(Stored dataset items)
• • • • • • •

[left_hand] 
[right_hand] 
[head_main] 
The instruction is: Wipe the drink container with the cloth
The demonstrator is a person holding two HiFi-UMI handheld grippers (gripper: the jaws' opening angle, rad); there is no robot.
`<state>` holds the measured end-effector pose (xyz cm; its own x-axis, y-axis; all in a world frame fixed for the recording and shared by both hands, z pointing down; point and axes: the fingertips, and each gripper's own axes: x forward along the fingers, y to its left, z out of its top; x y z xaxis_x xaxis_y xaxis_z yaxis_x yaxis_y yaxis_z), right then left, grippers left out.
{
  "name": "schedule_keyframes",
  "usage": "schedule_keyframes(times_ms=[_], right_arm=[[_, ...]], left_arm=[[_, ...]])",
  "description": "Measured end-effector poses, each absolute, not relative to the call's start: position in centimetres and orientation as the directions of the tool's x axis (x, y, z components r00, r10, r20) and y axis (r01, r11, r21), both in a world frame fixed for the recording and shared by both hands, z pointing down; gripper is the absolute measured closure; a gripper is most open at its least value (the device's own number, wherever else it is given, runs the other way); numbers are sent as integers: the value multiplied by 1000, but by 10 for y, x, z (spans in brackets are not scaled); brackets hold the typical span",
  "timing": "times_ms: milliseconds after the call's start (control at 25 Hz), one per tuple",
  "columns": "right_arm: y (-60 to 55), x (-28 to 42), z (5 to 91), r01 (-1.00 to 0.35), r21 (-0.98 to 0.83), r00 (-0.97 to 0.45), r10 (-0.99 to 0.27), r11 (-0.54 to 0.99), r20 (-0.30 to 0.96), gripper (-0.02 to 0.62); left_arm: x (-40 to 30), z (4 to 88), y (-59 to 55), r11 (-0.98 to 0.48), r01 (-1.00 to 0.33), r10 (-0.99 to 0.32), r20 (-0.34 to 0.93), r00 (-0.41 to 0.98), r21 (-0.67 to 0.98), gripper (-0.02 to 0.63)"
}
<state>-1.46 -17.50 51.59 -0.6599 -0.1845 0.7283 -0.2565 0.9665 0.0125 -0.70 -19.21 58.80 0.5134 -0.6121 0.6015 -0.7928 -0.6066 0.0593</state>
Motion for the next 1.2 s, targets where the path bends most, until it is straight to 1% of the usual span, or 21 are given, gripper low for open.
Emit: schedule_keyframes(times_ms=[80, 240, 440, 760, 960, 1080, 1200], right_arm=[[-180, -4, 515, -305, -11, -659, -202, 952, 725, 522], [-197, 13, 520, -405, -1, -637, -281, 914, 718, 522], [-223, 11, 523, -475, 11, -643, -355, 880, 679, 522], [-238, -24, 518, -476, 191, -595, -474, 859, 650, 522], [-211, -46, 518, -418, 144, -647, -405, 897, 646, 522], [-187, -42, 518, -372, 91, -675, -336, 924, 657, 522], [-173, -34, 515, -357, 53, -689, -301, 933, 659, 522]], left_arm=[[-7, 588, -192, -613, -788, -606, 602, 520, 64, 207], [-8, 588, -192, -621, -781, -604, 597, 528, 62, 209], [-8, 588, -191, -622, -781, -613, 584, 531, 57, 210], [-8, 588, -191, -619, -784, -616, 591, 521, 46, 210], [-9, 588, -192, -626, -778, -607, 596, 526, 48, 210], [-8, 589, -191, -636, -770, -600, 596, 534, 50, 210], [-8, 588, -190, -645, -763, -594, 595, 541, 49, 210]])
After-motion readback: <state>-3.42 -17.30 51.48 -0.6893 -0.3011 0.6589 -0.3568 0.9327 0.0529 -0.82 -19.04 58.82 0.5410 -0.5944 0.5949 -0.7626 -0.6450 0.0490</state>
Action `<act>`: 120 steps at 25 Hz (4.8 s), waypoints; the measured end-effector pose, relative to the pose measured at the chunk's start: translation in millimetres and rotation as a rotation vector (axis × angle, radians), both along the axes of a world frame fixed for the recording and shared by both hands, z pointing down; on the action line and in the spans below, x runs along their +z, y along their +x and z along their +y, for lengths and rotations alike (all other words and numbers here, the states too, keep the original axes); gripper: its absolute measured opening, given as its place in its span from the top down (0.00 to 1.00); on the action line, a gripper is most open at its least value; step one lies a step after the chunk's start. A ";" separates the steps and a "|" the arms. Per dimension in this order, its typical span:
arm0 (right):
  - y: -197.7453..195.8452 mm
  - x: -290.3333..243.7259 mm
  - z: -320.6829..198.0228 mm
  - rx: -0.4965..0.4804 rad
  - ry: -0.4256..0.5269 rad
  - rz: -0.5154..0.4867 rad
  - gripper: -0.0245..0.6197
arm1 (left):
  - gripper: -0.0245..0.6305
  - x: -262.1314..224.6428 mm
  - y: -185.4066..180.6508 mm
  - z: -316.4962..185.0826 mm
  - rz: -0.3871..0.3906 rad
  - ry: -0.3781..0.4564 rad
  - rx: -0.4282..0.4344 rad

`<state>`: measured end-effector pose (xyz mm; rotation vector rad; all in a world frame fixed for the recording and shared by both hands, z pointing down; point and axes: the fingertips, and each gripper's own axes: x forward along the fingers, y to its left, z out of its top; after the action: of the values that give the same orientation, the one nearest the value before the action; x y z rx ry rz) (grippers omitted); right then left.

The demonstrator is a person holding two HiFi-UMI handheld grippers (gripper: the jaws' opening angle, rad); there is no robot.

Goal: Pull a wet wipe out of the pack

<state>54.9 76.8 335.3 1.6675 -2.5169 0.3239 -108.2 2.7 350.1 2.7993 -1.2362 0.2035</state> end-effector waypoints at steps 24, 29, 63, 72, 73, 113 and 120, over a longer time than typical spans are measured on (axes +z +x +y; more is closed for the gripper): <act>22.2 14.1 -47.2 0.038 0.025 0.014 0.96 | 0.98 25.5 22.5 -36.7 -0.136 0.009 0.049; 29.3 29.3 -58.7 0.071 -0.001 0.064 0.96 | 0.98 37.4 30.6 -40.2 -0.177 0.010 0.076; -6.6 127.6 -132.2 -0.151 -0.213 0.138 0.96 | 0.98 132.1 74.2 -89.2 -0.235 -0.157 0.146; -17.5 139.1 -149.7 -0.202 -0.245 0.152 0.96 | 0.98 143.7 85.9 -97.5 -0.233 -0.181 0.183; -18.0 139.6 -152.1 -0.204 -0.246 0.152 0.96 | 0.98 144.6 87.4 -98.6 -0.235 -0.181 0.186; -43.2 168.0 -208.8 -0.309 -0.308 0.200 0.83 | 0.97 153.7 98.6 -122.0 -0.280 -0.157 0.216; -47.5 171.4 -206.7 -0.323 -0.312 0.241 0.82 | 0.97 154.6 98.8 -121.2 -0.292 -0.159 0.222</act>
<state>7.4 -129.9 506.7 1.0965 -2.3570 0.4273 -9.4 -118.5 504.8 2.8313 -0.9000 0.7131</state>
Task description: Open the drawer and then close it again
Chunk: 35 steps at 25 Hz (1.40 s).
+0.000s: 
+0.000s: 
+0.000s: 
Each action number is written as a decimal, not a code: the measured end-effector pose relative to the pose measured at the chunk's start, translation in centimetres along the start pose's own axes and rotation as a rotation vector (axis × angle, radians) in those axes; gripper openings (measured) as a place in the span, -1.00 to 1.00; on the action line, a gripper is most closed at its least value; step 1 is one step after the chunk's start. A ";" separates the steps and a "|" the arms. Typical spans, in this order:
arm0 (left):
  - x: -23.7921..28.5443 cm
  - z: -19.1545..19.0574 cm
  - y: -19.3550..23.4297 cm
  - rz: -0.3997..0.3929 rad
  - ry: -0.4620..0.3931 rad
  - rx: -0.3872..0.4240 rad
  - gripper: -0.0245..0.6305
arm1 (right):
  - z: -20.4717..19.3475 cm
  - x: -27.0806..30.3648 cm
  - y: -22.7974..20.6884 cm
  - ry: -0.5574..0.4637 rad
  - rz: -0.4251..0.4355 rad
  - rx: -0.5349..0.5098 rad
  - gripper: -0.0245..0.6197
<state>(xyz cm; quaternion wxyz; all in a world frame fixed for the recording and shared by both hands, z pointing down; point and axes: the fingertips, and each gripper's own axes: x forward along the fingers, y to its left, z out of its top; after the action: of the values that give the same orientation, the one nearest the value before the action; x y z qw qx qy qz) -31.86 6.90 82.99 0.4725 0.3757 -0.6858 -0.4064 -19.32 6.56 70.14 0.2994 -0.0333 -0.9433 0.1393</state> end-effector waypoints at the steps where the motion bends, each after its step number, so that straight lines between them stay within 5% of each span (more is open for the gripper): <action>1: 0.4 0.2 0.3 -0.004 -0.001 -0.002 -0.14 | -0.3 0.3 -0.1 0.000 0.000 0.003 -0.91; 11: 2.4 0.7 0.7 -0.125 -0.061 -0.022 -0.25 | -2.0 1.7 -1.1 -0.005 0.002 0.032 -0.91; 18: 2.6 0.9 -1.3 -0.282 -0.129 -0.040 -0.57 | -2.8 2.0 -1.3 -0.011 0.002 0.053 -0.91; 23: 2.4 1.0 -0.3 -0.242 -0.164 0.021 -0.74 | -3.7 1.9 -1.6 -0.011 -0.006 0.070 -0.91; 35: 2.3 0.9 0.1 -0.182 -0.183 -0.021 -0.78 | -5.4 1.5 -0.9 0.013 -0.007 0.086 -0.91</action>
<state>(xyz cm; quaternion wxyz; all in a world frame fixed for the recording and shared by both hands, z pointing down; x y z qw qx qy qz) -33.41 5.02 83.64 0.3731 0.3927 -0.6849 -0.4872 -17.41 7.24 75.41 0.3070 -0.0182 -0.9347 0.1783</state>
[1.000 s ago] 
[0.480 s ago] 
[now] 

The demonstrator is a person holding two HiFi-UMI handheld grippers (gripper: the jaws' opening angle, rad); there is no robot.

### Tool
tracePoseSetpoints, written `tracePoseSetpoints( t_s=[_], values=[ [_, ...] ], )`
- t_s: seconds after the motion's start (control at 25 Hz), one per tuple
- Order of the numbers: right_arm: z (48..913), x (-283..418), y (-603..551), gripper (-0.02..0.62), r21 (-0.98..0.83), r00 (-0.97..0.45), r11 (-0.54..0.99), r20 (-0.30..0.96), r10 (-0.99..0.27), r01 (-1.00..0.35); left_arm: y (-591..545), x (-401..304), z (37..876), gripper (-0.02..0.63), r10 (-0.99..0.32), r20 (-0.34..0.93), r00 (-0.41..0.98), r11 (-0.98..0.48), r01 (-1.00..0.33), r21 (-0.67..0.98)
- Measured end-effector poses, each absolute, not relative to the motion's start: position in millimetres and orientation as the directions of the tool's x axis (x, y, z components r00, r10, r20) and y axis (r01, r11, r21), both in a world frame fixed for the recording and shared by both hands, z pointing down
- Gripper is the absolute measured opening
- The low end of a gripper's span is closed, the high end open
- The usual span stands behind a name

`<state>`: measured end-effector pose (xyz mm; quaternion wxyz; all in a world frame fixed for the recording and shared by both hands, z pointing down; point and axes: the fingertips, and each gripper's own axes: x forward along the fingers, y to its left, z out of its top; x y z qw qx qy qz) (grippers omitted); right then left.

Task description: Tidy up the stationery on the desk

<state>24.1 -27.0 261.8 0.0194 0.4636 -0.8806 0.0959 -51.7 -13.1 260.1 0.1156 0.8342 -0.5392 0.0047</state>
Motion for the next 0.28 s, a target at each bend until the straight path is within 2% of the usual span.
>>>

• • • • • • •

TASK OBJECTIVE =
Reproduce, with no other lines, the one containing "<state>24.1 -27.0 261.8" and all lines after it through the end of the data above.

SOLUTION TO THE PROBLEM =
<state>24.1 -27.0 261.8 0.0194 0.4636 -0.8806 0.0959 -51.7 -13.1 260.1 0.1156 0.8342 -0.5392 0.0047</state>
Motion for the next 0.28 s, a target at each bend until the straight path is within 2% of the usual span.
>>>

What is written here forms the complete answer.